For me, food sets the tone of an event. So when you’re well-nourished with fresh fruit, granola, low-fat plain yogurt and a paper hot cup (hate styrofoam) filled with freshly brewed Columbian coffee at 8:00, I immediately got the sense that conscious decision making went into planning this workshop.
This was how the morning started at the Narratives of Diversity workshop co-sponsored by the Center for Health, Media & Policy and the Continuing Nursing Education Department at Hunter-Bellevue School of Nursing.
We looked like a racially diverse group. We weren’t asked to self-identify so accurate reflections on race and ethnicity can’t be provided. More on that later.
The gender imbalance was obvious with only two male participants and one male instructor out of 37 people. Recent statistics show male nurses represent 9% of the total of the over 3 million nurses in the United States.
CHMP Poet-in-Residence Joy Jacobson, MFA, and James Stubenrauch, MFA, Senior Fellows at the Center for Health, Media & Policy, and co-directors of the Narrative Writing for Healthcare Professionals, provided excellent ground work on narrative writing theory and applications of the process by health professionals.
We left with some great reading sources to dig deeper into the knowledge base that exists to date on narrative writing.
Poet Joy Jacobson asked the group their thoughts on poetry.
This was not a shy group. A poem she selected was read out loud 3 times – by a self- proclaimed poet, an admirer of poetry and someone who admitted that they didn’t like poetry. She read it strong.
What was the poet writing about?
Hands jumped in the air. Many weighed in. There were multiple interpretations.
We landed in field of diversity of ideas through a poem.
“Diversity is the ability to hold multiple perspectives without judgement.” is how Deborah Washington, PhD, RN. Director of Diversity for Patient Care Services, Massachusetts General Hospital defined diversity in her keynote presentation.

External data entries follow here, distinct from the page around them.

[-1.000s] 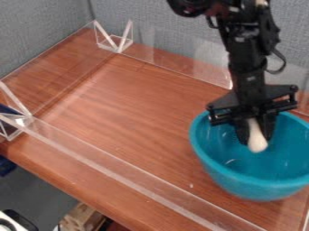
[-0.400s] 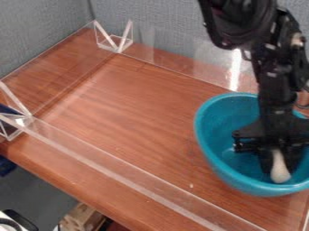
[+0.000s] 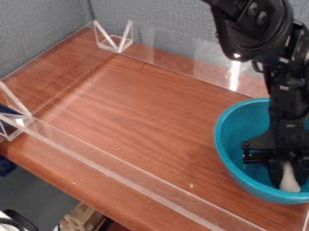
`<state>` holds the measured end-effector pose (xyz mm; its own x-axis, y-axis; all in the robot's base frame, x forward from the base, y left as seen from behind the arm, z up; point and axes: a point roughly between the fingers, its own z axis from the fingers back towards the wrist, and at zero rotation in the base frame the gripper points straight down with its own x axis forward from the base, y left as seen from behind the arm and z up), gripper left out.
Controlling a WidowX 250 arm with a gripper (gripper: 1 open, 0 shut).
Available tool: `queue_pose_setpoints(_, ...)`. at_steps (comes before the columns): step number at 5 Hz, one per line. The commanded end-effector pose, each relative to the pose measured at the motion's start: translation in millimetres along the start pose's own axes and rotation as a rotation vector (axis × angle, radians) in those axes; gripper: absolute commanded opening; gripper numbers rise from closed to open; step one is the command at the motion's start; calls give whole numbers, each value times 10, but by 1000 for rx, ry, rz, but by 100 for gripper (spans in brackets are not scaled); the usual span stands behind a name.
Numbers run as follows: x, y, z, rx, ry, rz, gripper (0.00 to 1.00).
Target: Put the mushroom in the blue bowl
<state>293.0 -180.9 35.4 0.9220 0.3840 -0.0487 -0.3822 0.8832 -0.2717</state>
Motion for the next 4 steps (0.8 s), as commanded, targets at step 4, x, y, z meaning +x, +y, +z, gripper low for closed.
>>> queue_pose_setpoints(4, -23, -98, 192, -34, -41, -28, 100)
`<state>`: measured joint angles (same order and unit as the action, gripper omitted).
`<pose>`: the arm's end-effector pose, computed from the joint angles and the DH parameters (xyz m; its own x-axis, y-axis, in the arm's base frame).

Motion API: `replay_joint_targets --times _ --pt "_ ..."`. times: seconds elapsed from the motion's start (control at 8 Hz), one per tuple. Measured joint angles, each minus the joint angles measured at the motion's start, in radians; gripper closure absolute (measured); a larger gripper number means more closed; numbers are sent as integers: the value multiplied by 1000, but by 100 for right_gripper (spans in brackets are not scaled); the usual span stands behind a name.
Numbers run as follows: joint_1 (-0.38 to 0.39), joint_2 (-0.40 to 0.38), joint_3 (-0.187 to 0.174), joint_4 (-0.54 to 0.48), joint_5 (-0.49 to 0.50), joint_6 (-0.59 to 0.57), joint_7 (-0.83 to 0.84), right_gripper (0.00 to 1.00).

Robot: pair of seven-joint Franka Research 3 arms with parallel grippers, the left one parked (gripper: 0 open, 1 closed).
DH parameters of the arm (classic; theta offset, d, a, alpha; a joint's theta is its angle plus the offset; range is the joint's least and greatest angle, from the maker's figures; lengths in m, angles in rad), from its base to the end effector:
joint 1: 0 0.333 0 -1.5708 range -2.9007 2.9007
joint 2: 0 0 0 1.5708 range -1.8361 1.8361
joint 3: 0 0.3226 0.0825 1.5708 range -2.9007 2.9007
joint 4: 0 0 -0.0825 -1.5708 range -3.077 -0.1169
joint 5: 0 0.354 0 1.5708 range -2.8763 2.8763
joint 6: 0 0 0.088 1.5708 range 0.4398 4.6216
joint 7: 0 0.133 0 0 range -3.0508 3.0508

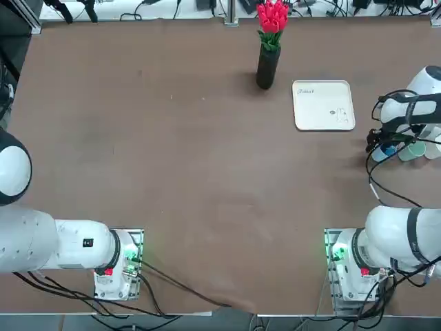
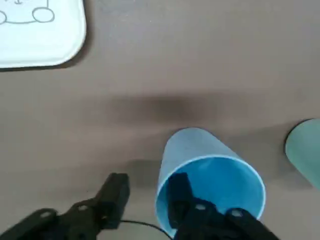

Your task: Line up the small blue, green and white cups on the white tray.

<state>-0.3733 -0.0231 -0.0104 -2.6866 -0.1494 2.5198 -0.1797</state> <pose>0.3514 -0.1428 0.2369 0.9845 -0.0784 -0.1572 -0.0729 -0.9965 0.0408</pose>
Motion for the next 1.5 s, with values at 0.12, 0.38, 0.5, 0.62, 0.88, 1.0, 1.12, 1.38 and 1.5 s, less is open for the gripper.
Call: replay_joint_targets --times 0.12,0.38,0.5,0.62,0.88,1.0,1.12,1.38,1.5 --pt "-6 -1 0 0 0 0 -5 76" --pt "-14 -13 0 6 -4 -8 -11 96" --pt "-14 -15 0 6 -4 -8 -13 96" --pt "-14 -15 0 9 -4 -7 -13 96" --pt "-13 -24 5 52 -4 -18 -15 96" --pt "-3 -31 12 97 -4 -65 -21 96" --pt "30 -34 21 160 -4 -136 -23 96" --pt "155 -3 34 334 -2 -310 23 96" --pt "227 46 39 435 -2 -384 78 96"
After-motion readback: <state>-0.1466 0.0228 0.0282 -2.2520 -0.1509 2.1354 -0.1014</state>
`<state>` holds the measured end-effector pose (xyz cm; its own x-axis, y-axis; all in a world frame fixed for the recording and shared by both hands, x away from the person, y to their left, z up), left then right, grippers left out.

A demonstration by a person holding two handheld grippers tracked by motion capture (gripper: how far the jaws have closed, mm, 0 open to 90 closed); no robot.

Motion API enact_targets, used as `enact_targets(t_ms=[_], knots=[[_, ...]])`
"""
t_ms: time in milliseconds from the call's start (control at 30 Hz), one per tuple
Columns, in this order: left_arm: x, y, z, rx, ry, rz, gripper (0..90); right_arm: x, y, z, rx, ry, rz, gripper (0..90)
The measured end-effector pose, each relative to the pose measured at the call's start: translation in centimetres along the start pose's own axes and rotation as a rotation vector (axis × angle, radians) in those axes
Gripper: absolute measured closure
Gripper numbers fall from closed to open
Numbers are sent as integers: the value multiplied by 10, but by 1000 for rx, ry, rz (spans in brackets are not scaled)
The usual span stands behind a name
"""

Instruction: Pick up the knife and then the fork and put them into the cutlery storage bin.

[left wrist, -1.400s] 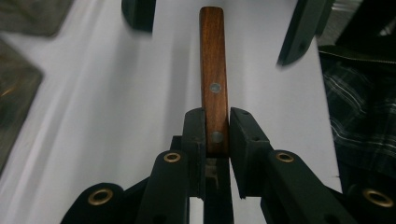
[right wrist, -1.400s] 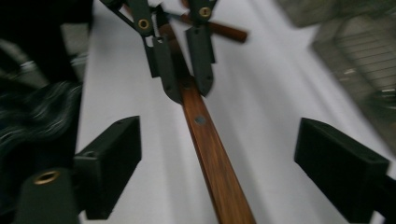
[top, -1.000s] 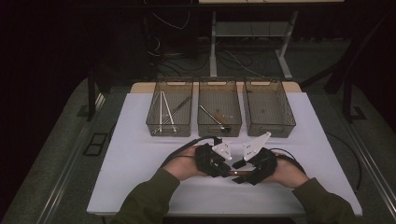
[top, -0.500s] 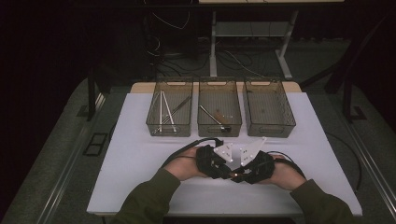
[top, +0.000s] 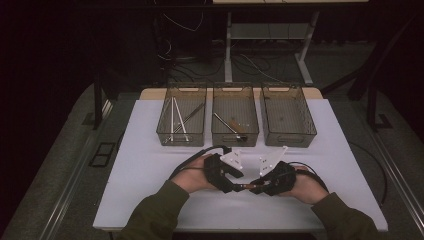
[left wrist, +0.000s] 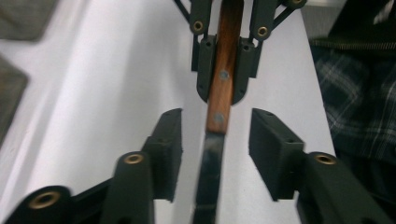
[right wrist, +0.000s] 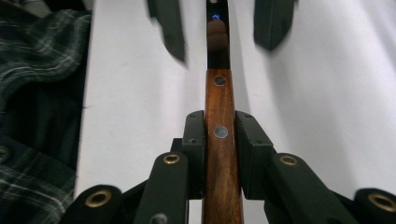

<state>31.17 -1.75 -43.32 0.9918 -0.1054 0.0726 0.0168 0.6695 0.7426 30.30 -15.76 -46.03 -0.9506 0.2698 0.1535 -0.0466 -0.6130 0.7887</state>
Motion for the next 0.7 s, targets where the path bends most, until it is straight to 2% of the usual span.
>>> enact_targets(t_ms=[167,300,400,500,533,600,700], knots=[[3,18,-16,-73,108,76,430,-9,10,-4,-20,-18,-32,758],[4,29,-32,-95,170,159,359,-14,19,-7,-33,-72,-56,758],[4,35,-42,-105,211,224,309,-21,24,-11,-42,-101,-78,758],[2,42,-53,-107,228,271,258,-27,31,-13,-58,-134,-101,758],[1,44,-56,-108,239,290,236,-28,33,-13,-68,-163,-104,758],[1,48,-64,-110,255,328,195,-33,38,-15,-77,-168,-125,758],[-1,54,-76,-112,290,382,135,-39,47,-15,-99,-215,-155,758]])
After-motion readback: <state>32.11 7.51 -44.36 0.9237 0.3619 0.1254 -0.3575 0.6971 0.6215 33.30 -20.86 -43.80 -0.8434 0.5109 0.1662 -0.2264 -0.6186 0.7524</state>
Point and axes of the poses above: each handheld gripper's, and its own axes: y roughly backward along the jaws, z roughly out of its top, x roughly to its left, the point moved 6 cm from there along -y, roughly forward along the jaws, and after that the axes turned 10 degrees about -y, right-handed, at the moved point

Here are two other gem statements made by Dr. Washington (it was hard to share only three):
Ways to be inclusive. Don’t put me in a position to defend myself and my culture.
There is nothing more healing than being effective.
“There is nothing more healing than being effective” was her response to an important question raised by one of the nurse participants when she asked if reflecting on moments where one felt marginalized could be harmful. Like reopening an old wound that would be best left alone.
Dr. Washington urged the participants to keep writing down and sharing these stories out loud and in print. They are critical to the public dialogue on inclusion and diversity. They will move things forward.
So will research she said.
Until we conduct research and collect data that shows that marginalization impacts patient care and patient outcomes we will not move forward to actionable guidelines addressing this in our schools and workplaces.
The writing prompts drove us into spaces inside that were waiting to be expressed on paper.
The dyads and all-group sharing was powerful.
At the end of the day , during our wrap-up, one participant commented on her experience as an African-American woman who attends workshops and conferences on cultural diversity. She observed that the majority of participants were People of Color.
Where is everyone else? How do we get everyone here for this discussion?
P.S. I couldn’t resist adding a 4th gem from Dr. Washington. Hence the title of this blog, The Pink Mafia. This was a term used in the recent past when nurses bullied each other.